Weekend Box Office: TRANSFORMERS 4 Retains Title Over Holiday Weekend with $36.4 Million

     July 6, 2014


Over a very muted Independence Day weekend, Transformers: Age of Extinction had no trouble staying on top of the box office.  After ten days, the sequel has earned more than $575 million worldwide, putting it on track to become 2014’s biggest global earner before the end of the month.  Tammy, the comedy starring Melissa McCarthy, was the frame’s only other notable performer – because this year $21 million counts as notable.  As for the rest of the top ten, including new releases Earth to Echo and Deliver Us From Evil, 2014’s July Fourth weekend was one giant traffic jam of mediocrity.

 Title Weekend Total
1.  Transformers 4 $36,400,000 $174.7
2.  Tammy $21,170,000 $32.9
3.  Deliver Us From Evil $9,500,000 $15
4.  22 Jump Street $9,400,000 $158.8
5.  How to Train Your Dragon 2 $8,750,000 $140
6.  Earth to Echo $8,250,000 $13.5
7.  Maleficent $6,133,000 $213.8
8.  Jersey Boys $5,160,000 $36.7
9.  Think Like A Man Too $4,900,000 $57.1
10.  Edge of Tomorrow $3,640,000 $90.8


Full story after the jump.

The box office did not exactly inspire fireworks this holiday weekend.  At this time last year, overall box office grosses exceeded $225 million and set a new record for the post-Independence Day frame.  One year later, grosses came in at just $101 million, or a decline of 44%.  The difference can be explained, in part, by the fact that the ‘fourth of July’ fell during the three-day weekend.  That matters because, while the July Fourth weekend is typically one of the summer’s most lucrative frames, the actual holiday is not a big movie day.  In 2013, the Fourth fell on a Thursday instead of a Friday: one day that made a big difference in terms of box office numbers.

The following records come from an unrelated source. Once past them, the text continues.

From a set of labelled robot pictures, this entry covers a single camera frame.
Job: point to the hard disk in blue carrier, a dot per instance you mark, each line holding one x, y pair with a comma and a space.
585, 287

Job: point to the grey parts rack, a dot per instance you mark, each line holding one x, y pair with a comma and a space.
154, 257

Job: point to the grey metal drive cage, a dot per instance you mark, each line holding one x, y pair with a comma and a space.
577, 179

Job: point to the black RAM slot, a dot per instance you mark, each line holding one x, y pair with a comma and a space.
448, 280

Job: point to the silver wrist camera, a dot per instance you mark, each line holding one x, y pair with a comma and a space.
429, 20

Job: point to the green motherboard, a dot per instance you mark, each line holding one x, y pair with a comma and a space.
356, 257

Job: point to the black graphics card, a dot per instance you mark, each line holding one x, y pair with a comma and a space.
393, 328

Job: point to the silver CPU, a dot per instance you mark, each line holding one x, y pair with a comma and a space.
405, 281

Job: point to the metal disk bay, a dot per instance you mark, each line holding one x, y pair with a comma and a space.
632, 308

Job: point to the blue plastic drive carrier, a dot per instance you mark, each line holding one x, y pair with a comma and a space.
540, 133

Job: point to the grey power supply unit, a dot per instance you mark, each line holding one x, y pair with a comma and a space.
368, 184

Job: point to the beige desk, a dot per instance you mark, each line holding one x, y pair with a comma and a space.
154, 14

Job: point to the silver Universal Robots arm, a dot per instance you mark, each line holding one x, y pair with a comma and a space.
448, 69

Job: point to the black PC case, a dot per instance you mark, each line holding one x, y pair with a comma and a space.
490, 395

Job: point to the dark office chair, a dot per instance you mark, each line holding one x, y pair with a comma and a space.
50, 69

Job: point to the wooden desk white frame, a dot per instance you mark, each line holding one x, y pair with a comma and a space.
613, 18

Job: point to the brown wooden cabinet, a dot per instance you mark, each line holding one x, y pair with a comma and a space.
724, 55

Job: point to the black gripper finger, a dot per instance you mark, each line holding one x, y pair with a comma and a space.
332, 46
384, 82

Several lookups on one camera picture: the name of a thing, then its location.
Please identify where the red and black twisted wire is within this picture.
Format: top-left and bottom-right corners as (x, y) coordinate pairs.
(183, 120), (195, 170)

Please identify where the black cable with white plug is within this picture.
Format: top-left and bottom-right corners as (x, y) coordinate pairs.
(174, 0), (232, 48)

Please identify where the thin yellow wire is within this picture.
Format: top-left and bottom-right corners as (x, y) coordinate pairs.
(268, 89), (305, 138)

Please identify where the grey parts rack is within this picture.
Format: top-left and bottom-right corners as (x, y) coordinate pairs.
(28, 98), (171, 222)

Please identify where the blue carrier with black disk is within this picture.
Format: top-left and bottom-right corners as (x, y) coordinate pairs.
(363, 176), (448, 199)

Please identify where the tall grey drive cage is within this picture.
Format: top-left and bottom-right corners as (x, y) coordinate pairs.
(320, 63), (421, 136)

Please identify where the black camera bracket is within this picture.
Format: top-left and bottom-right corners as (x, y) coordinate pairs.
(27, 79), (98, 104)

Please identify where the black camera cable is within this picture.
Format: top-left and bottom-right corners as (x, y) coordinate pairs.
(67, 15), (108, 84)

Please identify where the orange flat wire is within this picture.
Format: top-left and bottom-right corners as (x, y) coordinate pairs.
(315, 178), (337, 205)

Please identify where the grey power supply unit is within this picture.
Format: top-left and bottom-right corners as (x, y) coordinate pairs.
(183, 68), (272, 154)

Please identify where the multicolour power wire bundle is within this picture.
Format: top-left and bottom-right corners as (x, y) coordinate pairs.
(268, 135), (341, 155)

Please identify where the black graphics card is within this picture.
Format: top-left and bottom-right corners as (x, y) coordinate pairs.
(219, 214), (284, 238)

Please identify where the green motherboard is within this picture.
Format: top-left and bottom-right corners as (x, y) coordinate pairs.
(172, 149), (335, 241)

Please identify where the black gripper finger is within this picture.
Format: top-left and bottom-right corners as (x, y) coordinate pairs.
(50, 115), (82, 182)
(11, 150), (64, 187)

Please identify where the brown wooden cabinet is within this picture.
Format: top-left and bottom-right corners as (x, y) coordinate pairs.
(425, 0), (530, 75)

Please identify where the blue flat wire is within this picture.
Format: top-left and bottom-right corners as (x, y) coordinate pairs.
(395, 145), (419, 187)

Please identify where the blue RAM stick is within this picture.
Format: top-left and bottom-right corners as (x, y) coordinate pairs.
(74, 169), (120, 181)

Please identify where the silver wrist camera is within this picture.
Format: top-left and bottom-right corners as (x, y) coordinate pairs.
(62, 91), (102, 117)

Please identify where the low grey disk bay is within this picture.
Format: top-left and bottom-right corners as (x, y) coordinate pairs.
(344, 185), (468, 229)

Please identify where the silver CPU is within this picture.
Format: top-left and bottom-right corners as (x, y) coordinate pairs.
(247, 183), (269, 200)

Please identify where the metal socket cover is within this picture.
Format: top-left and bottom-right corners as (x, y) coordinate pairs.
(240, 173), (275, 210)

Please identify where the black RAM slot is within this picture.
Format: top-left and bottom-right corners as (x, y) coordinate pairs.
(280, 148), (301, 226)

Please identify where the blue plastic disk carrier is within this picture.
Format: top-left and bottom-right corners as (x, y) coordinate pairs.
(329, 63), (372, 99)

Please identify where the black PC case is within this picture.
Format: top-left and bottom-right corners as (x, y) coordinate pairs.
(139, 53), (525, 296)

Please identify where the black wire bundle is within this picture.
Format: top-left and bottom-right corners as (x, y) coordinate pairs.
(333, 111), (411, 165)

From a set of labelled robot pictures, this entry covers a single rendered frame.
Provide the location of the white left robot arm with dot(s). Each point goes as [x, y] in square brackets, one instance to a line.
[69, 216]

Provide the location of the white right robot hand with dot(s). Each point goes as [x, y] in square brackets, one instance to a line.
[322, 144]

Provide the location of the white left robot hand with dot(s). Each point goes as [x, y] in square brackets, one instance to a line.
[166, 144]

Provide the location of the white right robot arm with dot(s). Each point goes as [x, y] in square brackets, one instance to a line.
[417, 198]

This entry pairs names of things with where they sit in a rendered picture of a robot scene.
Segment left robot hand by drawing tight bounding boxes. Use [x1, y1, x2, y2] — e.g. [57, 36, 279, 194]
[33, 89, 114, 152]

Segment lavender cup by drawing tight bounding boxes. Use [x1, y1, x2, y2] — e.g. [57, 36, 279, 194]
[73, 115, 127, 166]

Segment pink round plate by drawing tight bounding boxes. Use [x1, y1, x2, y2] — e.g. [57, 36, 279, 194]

tammy-posterOf course, the calendar wasn’t the only difference.  This year’s titles had a lot to do with the sad state of the holiday box office.  First up, Warner Bros. Tammy.  While a second place debut seems respectable enough, it’s the numbers attached to that opening that are of concern.  Tammy was expected to take about $25 million this weekend, or a total of $40 million or more in its first five days.  That would have put it behind Melissa McCarthy’s two big hits from 2013 – Identity Thief and The Heat – but because the reported budget for Tammy ($20 million) was lower than either of those films, a lower opening would not have been a barrier to success.  In the end, the real barrier proved to be the audience’s reaction to the film.  The comedy received a CinemaScore of C+, which is about as low as CinemaScores get.  By comparison, Identity Thief received a B from audiences in 2013, even though that movie’s Rotten Tomatoes score was lower than Tammy’s current 26%.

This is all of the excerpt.